Going line by line through the listing below, count each line that includes the word "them", and reply with the count only.

DATA BLOCK =
━━━━━━━━━━━━━━━━━━━━

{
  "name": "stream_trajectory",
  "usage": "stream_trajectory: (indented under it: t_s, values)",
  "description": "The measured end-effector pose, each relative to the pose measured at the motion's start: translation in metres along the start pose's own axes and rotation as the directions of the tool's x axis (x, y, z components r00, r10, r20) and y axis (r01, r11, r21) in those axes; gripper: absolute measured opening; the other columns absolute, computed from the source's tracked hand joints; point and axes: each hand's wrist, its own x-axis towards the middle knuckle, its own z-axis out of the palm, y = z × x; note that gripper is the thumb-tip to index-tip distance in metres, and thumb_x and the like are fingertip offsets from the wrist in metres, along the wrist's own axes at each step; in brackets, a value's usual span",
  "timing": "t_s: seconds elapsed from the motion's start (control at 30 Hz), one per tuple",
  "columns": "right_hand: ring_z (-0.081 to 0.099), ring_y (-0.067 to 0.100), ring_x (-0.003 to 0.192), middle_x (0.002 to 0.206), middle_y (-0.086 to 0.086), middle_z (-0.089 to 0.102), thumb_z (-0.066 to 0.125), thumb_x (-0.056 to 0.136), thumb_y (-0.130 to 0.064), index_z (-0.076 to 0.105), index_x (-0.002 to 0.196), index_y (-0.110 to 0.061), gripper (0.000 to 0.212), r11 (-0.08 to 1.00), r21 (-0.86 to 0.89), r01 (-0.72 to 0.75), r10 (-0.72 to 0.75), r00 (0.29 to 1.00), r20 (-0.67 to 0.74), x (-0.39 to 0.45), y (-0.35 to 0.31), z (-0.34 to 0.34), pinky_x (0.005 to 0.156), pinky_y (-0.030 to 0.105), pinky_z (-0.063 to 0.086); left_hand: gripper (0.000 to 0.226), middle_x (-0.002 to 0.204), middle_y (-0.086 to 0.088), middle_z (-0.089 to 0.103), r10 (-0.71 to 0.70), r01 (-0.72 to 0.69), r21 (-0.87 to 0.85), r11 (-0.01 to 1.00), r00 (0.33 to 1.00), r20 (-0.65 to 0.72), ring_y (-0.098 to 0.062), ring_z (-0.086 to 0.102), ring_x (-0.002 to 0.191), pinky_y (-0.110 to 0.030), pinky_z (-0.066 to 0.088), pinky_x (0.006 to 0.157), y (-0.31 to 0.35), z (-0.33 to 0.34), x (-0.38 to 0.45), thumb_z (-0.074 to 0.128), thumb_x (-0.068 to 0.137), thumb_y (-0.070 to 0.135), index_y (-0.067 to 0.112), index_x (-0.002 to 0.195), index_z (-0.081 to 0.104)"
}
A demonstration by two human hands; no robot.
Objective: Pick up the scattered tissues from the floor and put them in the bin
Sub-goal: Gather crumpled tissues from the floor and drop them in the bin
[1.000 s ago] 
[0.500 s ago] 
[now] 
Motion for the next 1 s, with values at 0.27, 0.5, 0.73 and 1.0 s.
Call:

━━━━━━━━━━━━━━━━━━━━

ANSWER SPACE =
2